それが分かった瞬間、矢生も弓を取り出して矢を生成していた。
「涼さんを放して銃を捨てなさい!!」
「ダメだろ?言ってるのに、なんでまた邪魔すんの?バカなのかな聖護院矢生は」
「バカは藤沼さんでしょうに!!」
「おっと・・・撃つの?ぼくが躱したら?ゴミを盾にしたら?他のなんの関係もない生徒たちが怪我をしちゃうなぁ・・・ぼくとしてはそれも面白いんだけど」
「この・・・狂人めが。もう許しませんわ!」
「ウザいなお前」
「・・・」
涼に向けられていた銃口が、矢生に向け直された。教室の中で怯えながら見守っていた生徒たちが逃げ惑う中、矢生は界斗の前から退かなかった。弓を向けたまま、きつく睨み続ける。
ここで矢生が怯むわけにはいかない。その背には落ち込んだ愛貴と、怪我の痛みで未だに立ち上がれずにいる女子生徒がいる。そしていつ界斗の注意が涼に戻るかも分からないし、界斗はきっと本当にショットガンを発砲する。
界斗の言う通り、矢生は引いた矢から手を放すことが出来ない。射れば無用な悲劇を生み、手を下げれば涼に矛先が戻るだけ。
それでも、彼女は聖護院矢生なのだ。竦んではならない。退いてはならない。挫けてはならない。

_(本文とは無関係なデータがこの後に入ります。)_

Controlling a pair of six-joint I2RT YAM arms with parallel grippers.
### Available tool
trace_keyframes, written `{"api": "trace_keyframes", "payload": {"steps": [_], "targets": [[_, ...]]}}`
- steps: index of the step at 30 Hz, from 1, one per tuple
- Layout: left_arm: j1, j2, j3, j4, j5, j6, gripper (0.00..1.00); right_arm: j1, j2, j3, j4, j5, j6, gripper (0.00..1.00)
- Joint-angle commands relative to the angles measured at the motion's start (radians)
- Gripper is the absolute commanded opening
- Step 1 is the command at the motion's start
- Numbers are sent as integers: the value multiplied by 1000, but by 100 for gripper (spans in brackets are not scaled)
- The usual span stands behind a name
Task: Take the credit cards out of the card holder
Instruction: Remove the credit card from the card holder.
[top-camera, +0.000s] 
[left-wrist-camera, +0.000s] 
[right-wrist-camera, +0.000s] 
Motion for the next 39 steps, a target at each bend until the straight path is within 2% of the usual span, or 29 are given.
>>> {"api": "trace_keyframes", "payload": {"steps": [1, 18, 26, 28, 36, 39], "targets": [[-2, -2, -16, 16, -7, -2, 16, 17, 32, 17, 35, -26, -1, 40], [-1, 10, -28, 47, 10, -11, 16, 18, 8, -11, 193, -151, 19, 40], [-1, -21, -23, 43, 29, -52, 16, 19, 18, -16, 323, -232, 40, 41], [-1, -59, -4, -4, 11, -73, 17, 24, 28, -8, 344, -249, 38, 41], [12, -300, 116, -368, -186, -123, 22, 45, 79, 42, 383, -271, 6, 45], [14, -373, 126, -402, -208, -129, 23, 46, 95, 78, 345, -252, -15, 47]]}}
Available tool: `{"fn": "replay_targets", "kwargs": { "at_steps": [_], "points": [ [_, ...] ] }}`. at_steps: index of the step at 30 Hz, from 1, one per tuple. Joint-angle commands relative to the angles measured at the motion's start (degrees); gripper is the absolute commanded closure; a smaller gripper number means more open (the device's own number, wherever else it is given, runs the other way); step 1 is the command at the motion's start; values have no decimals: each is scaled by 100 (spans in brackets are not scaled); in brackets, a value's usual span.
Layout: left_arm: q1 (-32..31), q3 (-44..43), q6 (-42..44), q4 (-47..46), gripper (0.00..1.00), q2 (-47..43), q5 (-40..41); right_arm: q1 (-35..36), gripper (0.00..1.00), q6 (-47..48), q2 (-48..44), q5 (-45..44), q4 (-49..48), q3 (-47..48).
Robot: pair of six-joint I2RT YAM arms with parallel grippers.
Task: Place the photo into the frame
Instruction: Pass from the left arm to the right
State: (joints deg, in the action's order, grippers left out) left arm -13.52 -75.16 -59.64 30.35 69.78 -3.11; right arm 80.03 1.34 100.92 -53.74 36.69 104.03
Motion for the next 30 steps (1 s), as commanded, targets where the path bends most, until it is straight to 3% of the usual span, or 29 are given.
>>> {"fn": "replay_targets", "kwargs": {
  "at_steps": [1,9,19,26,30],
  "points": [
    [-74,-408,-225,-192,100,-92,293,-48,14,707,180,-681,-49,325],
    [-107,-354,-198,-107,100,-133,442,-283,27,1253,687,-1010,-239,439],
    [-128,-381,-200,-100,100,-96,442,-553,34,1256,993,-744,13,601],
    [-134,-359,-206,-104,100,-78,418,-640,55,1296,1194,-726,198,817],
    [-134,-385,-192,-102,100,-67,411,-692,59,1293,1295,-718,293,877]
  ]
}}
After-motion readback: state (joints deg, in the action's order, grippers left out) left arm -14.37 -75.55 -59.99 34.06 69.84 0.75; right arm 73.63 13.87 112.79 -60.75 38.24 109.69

間然することのない凜とした姿勢で居続ける矢生の眼差しに界斗は顔をしかめた。
界斗が嫌いな顔だ。彼の顔は自分こそ被害者だとでも言うかのように不快げに歪み、やがて歪みは狂笑に変わった。
「アハ、アハハハ!!ああああああ!!ウザいウザいウザい!!死ねば良いのに死ねば良いのに目の前からいなくなれよ気色悪いんだよマトモぶって正義の身からごっこかよ・・・あ、・・・あぁ、くそ・・・・・・なんだっけ・・・まぁいいや、死ねよ」
ギョッとするような狂乱を前にして騒然。
「・・・ッ!!」
誰の制止も聞くことなく、界斗は引き金を引いた。